Similarity of material does not plague Specimen, which features a startlingly diverse array of stories in an array of different styles. Gdansk is presented as a numbered list; Peptide p takes the form of a scientific paper investigating a childhood disorder known as "Heart Break Disease"; The Big One, about a mother and child trapped under a parking garage that collapses in an earthquake has its second half broken down into two parts that run contiguously on either side of the page.
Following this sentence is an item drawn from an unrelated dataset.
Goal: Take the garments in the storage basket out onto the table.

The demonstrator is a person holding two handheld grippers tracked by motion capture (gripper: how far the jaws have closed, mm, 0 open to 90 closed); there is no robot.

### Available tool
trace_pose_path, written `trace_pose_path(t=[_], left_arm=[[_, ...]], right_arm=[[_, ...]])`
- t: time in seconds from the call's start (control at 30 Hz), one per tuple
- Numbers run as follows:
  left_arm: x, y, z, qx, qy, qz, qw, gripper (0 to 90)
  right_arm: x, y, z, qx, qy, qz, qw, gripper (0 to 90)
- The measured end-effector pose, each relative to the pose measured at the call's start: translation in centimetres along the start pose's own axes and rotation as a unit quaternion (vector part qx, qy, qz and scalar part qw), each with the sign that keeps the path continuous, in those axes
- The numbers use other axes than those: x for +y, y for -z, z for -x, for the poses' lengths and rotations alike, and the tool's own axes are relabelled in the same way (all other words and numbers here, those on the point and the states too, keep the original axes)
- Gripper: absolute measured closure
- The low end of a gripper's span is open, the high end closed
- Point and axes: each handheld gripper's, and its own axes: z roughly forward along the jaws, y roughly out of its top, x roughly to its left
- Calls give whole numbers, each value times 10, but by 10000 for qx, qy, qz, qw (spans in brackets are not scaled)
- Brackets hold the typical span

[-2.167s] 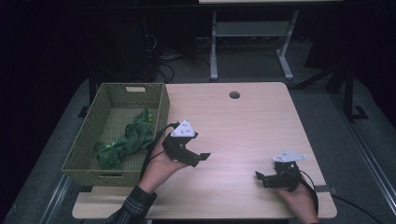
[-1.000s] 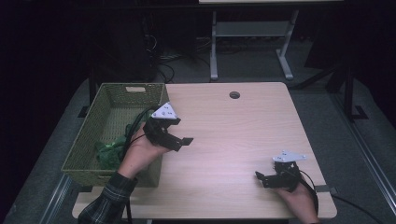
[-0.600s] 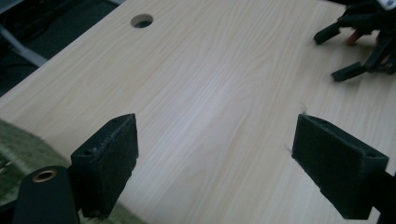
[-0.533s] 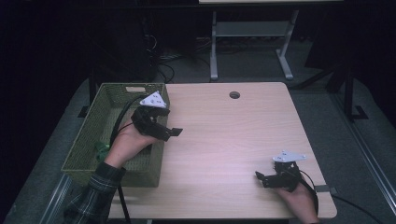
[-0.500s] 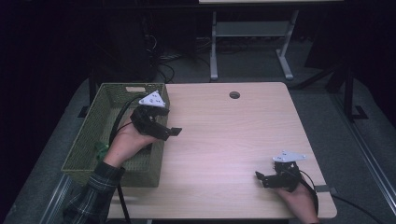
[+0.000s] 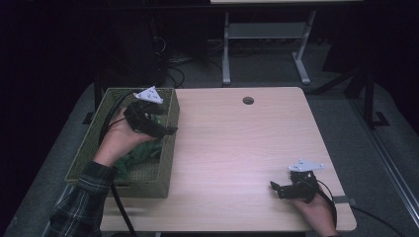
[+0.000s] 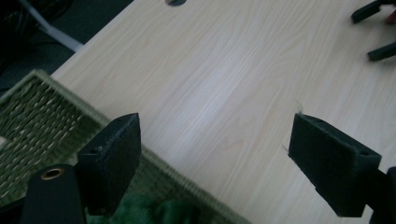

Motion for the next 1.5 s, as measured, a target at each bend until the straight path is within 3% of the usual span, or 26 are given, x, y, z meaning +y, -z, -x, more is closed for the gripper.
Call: trace_pose_path(t=[0.3, 0.43, 0.6, 0.67, 0.9, 1.1, 1.5], left_arm=[[-14, 4, -10, 93, 51, -200, 9997, 205], [-23, 2, -11, 178, 50, -439, 9989, 205], [-26, 6, -11, 213, 162, -318, 9991, 203], [-32, 3, -12, 287, 137, -445, 9985, 203], [-50, -2, -13, 378, 325, -521, 9974, 204], [-64, -7, -17, 514, 469, -652, 9954, 225], [-91, -40, -31, 589, 625, -1192, 9891, 240]], right_arm=[[0, 0, 0, -7, 6, 2, 10000, 73], [0, 0, 0, -5, 20, 9, 10000, 73], [0, 0, 0, -11, 7, 7, 10000, 73], [0, 0, 0, -12, 4, 4, 10000, 73], [0, 0, 0, -7, -14, -7, 10000, 73], [0, 0, 0, -7, -14, -8, 10000, 73], [0, 0, 0, -7, -13, -8, 10000, 73]])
These stories are interesting for their formal experimentation, but too often they come off as a kind of MFA writing-class exercise: "Now tell a story in the form of a scientific report." Stronger by far are the stories like Gonos (the best of the collection) or the title story, in which the author dispenses with the gimmickry and just allows her tale to unfold naturally. Too often, her more self-conscious conceits end up sabotaging themselves, as in The Ecstasy of Edgar Alabaster, which for most of its duration reads like a second-rate and clichéd plagiarism of A.S. Byatt's Angels and Insects. That there proves to be a reason for this does not diminish the reader's frustration at being duped.

As for Kovalyova's own novella, it takes place mostly inside the shadowy North Korean state, and follows a young female botanist who goes initially to study orchids at the request of her father, who is living there, but ends up falling in love with a Korean man whom she determines to spirit out of the country. If the stories preceding it served as vocal warmups, the novella allows Kovalyova the opportunity to indulge in some full-throated operatic melodies, and she takes advantage, moving from the introductory stages, with their carefully calibrated feel for a foreigner's disturbed perplexity upon arriving in North Korea, to a story of forbidden love to a fast-paced flight narrative. Not all these elements work equally well, but by the end a reader is willing to forgive the author her overreach: such a varied collection testifies to a roaming imagination and willingness to push the boundaries of form and technique.

Steven W. Beattie's column on short stories appears monthly.